I know she has several queries. Can I ask her to get back to you this afternoon? Please let me know how and when we can get back to you.
Looking forward to hearing from you
Best regards,

4. The Fly: Not enough proactive communication with other departments

It’s seen as: any or all of the following: lazy, tribal, reactive
The Ointment: not hesitating to contact, say, Internal Communications if there’s a new starter so that other departments are kept in the loop about news that may have an impact on them.

5. The Fly: presumptuous wording such as ‘As you know…’ then adding totally new information that is unknown to everyone, but should have been known.

It’s seen as: HR covering their backs?
The Ointment: writing, ‘As you may know…’ and sticking to possibilities unless you can be certain.

6. The Fly: Describing mergers/takeovers/changes as ‘challenging’ and ‘exciting’.

It’s seen as: ‘terrifying’, ‘worrying’ and a cowardly cop-out by reframing potential redundancy in the language of Pollyanna.
The Ointment: telling us what these changes mean and sharing with us what arrangements have been put in place for help with the transition.

7. The Fly: The unsubstantiated use of the word ‘policy’ or ‘procedure’.

For example: ‘It is our policy for all staff working in xxxx to stay in xxxx hotel.’

It’s seen as:
lacking in justification as soon as you use the words policy or procedure. It’s also a great way to stifle innovative thinking (I mean, innovation? Do we have a procedure for that?)
The Ointment: replacing the words ‘policy or procedure’. For example in the example above, it would be best to say something like, “We cover accommodation costs in the Hotel xxxxx”. You don’t even have to mention the killer words.

8. The Fly: Lack of transparency.

A real example of this is an employee who had agreed a new salary with the Head of HR, only to realise that this had been reduced after checking her payslip.
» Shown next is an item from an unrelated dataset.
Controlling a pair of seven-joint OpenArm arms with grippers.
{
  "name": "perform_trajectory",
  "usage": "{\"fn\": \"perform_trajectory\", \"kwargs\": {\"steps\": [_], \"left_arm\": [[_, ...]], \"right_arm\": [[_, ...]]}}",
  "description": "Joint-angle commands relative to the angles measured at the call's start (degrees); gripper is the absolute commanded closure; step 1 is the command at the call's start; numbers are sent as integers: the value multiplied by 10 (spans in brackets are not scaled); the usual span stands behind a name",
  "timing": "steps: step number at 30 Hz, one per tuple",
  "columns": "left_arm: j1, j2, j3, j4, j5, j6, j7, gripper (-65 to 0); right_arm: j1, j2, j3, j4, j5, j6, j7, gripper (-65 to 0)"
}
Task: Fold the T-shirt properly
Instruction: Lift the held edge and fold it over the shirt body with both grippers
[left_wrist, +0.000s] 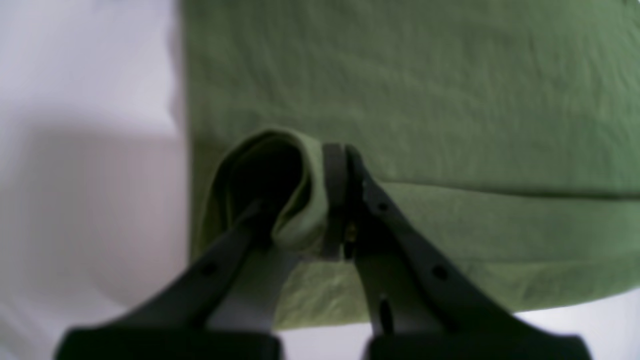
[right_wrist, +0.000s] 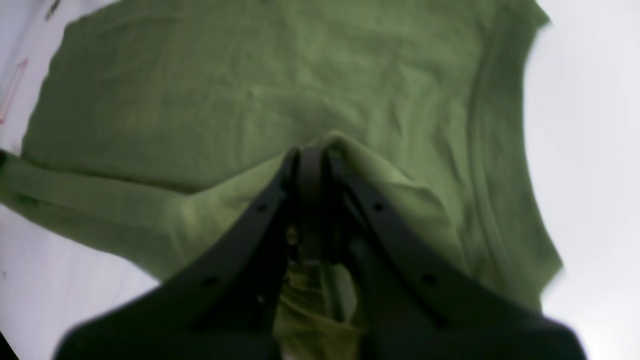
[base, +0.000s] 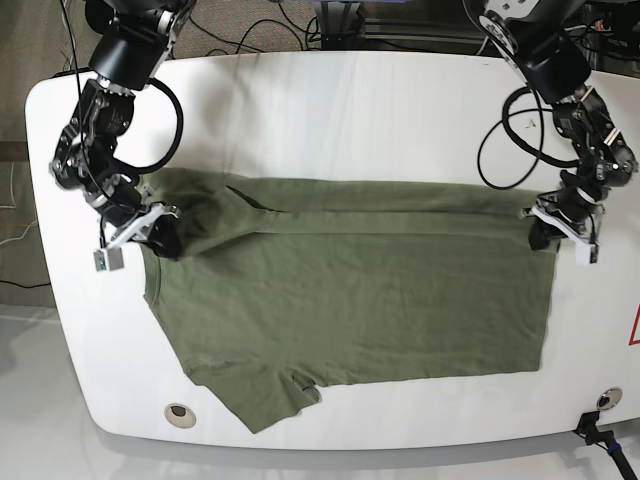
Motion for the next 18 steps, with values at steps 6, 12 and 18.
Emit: {"fn": "perform_trajectory", "kwargs": {"steps": [6,12,18], "left_arm": [[-28,-17,12,10,-8,-1,-13,0],[-38,-18,12,12,-8,-1,-13,0],[-44,-22,12,12,-8,-1,-13,0]], "right_arm": [[36,6,-7,8,6,6,16,0],[37,5,-7,8,6,6,16,0],[37,8,-7,8,-1,6,17,0]]}}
It’s seen as: Duplicitous.
The Ointment: admitting to mistakes. For example:
“Dear Claire,
Thanks for taking the time to let us know of ….Personal intro of appreciation
Unfortunately, it seems that it wasn’t made clear that this payment was subject to review and has now been set at £…..nett. No naming names.
This still allows for xx% annual increase, which reflects the excellent work that you’ve been doing and the budget limits set in place for the meantime. You will be given another salary review on xxxxx, which will be dependent on the same criteria. This adjustment is not a slur on your work.
We apologise for any lack of clarity. . For the meantime, I have attached the renewed contract for signing by 11th May 2013. Should you have any queries or wish to discuss this, please contact me on ext 234.
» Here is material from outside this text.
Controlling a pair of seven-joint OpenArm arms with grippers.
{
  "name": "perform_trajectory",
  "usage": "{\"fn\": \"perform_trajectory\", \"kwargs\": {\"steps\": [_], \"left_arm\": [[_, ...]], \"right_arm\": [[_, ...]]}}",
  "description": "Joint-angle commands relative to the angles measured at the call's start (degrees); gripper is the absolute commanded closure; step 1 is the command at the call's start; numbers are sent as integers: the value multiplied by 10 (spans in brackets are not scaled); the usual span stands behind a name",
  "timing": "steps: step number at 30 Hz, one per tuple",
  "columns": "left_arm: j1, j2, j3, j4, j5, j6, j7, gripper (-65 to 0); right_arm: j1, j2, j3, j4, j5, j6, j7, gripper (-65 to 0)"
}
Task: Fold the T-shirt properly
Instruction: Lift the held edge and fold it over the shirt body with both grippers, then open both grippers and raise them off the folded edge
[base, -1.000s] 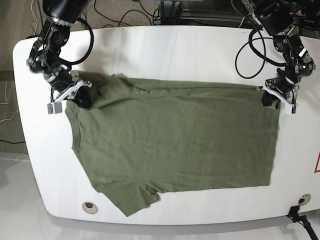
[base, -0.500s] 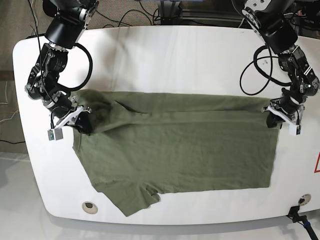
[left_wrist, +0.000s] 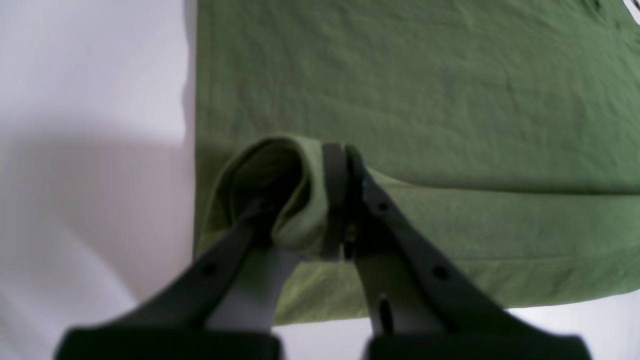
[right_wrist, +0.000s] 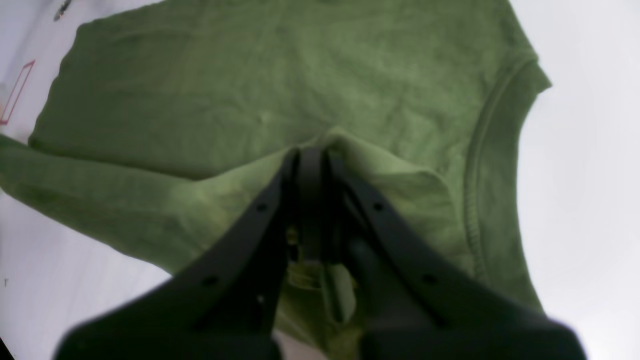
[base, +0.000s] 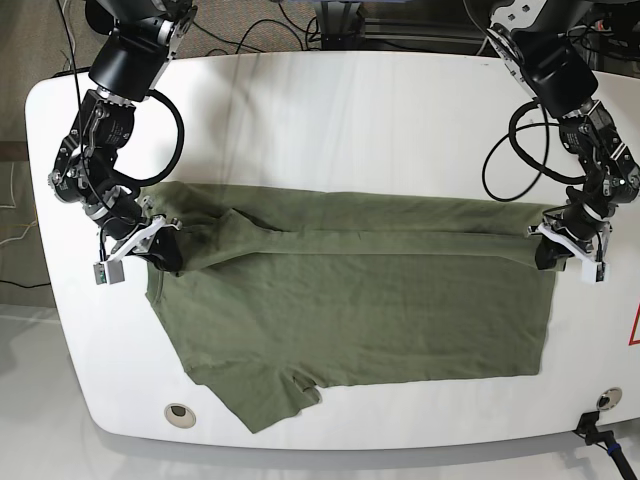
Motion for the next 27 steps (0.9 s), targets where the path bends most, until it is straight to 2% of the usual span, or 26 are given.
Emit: {"fn": "perform_trajectory", "kwargs": {"steps": [1,6,8,9,11,12,13,15,19,22,25,27], "left_arm": [[-14,-20,0,11,-12,-3,-13,0],[-24,-22,1,9,-11,-3,-13,0],[-25,-22,1,9,-10,-3,-13,0],[-25,-22,1,10,-10,-3,-13,-35],[-25,-23,0,11,-10,-3,-14,-239],[-25,-24,0,11,-10,-3,-14,-320],[-25,-34,1,11,-10,-3,-14,-375],[-22,-46,22,12,-10,-3,-15,-435],[15,-67,48,62,-10,-3,-76,-456],[55,-67,48,110,-10,-3,-118,-456],[83,-67,48,143,-5,-3,-124,-454],[95,-64,48,165,27,-3,-127,-454]], "right_arm": [[14,10,1,9,-1,4,17,0],[15,9,1,9,-26,4,19,0],[15,10,4,9,-27,4,20,-96],[15,11,4,9,-27,4,20,-147],[14,26,2,10,-27,4,20,-240],[13,31,1,11,-27,4,20,-279],[13,39,1,13,-27,4,20,-321],[9,58,1,26,-27,4,20,-380],[-25,76,1,99,-37,4,20,-424],[-41,72,1,161,-102,4,20,-424],[-61,51,0,212,-168,4,36,-424],[-80,44,-13,234,-217,4,64,-424]]}}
9. The Fly: The random ‘Send’ button.

It’s seen as: irrelevant. Your emails will simply be ignored if you keep sending out untargeted emails: do staff in Vancouver care that you’re renovating the office in Malaysia. If this impacts on how to contact them, let them know that. We’re not interested in the new coat of paint.
The Ointment: selecting what information needs to be given and to whom.

10. The Fly: over-reliance on emails, especially when there’s a long-running issue.

It’s seen as: back to being impersonal again, tedious
The Ointment: picking up the phone or pushing the boat out and…speaking face to face. We’re more likely to agree to something with someone we’ve heard, and even better, seen rather than an email address.